2020 brings a new chapter in the discussion, Rachel Rebouché’s article Contracting Pregnancy, which is now available on SSRN. If you are teaching Baby M this year, you might want to read this to update your take on the case.
Here is the abstract :
Several states recently have passed laws that permit and regulate gestational surrogacy, changing course from the prohibitions that characterized an earlier era. These statutes require mental health counseling before pregnancy and legal representation for all parties to the contract. Scholars and practitioners alike herald this legislation as the way forward in protecting the interests of both intended parents and surrogates. State law, however, may not resolve a recurrent tension over who controls prenatal decision making in gestational surrogacy agreements. Intended parents want authority to make decisions regarding the pregnancy. Contract provisions cater to that desire and support the broader assumption that parents should seek as much prenatal information as possible. Yet surrogates have the right, by statute and as patients, to manage their prenatal care.

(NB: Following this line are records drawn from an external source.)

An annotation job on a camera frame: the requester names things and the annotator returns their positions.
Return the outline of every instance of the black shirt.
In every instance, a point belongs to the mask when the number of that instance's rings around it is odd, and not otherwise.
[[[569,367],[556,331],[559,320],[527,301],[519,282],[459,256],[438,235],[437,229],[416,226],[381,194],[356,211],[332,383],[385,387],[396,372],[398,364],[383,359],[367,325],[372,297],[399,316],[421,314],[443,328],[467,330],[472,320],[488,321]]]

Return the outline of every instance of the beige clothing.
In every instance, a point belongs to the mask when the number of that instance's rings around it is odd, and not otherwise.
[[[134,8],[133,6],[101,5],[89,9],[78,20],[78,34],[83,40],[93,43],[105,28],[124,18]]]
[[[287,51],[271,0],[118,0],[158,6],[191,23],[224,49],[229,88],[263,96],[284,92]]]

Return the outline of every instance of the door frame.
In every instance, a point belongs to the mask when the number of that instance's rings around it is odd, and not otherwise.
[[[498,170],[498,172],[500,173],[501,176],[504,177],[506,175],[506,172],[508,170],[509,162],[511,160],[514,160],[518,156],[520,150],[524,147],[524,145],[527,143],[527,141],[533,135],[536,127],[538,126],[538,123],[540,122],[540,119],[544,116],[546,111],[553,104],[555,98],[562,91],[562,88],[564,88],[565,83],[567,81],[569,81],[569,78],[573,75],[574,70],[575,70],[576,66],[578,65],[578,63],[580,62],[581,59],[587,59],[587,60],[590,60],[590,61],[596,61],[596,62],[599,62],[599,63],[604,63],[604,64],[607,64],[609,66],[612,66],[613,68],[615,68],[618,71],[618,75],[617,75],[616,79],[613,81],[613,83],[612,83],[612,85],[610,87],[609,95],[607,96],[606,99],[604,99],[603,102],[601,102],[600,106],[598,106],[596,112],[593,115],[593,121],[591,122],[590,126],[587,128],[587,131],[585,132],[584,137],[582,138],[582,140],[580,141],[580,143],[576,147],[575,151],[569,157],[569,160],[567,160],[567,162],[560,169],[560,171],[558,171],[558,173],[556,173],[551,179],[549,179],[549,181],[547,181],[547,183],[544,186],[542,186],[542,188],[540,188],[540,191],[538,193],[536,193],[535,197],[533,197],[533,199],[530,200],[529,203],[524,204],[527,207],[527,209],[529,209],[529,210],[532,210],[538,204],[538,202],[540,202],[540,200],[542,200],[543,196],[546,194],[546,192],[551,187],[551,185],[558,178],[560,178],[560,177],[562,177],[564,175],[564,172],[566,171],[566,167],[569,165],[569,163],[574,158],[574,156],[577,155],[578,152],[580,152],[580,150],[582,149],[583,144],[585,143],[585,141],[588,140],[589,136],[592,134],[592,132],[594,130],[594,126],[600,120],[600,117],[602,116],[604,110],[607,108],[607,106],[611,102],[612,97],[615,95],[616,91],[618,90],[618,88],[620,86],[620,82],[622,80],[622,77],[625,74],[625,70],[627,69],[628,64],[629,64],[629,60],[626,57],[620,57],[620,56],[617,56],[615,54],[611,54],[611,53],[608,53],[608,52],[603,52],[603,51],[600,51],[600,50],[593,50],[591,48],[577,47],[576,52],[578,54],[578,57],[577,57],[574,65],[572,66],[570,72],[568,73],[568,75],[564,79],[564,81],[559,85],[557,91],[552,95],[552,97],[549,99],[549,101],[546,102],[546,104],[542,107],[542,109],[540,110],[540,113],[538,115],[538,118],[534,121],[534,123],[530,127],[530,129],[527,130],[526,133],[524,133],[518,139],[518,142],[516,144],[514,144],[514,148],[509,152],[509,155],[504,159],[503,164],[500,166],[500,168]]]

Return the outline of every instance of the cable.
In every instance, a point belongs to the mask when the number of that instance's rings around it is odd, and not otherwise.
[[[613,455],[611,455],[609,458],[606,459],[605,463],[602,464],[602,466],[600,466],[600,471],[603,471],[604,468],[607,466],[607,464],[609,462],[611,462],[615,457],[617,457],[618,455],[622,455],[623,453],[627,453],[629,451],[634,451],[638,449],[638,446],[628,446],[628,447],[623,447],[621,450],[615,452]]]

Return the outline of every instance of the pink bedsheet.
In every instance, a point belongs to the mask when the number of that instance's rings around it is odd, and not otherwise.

Analyzing the most controversial terms of surrogacy contracts—those governing prenatal testing, prenatal behavior, and abortion—this Article demonstrates that neither statutory rights nor contractual remedies adequately address disputes over prenatal care. Rather, mental health professionals who provide pre-pregnancy counseling and lawyers who draft surrogacy contracts have greater effect on parties’ expectations and conduct. Lawyers, in implementing surrogacy contracts, help build trust between parties that induces compliance with otherwise unenforceable terms. When there is a conflict between the parties, lawyers diffuse it.
This Article identifies the consequences of relational contracting for surrogacy, including shielding parties’ behavior from view and entrenching the power of fertility agencies and brokers. It concludes by suggesting how law might challenge the dominance of professionals and agencies by opening the fertility market to a broader population of participants.
The Article is forthcoming in the Iowa Law Review.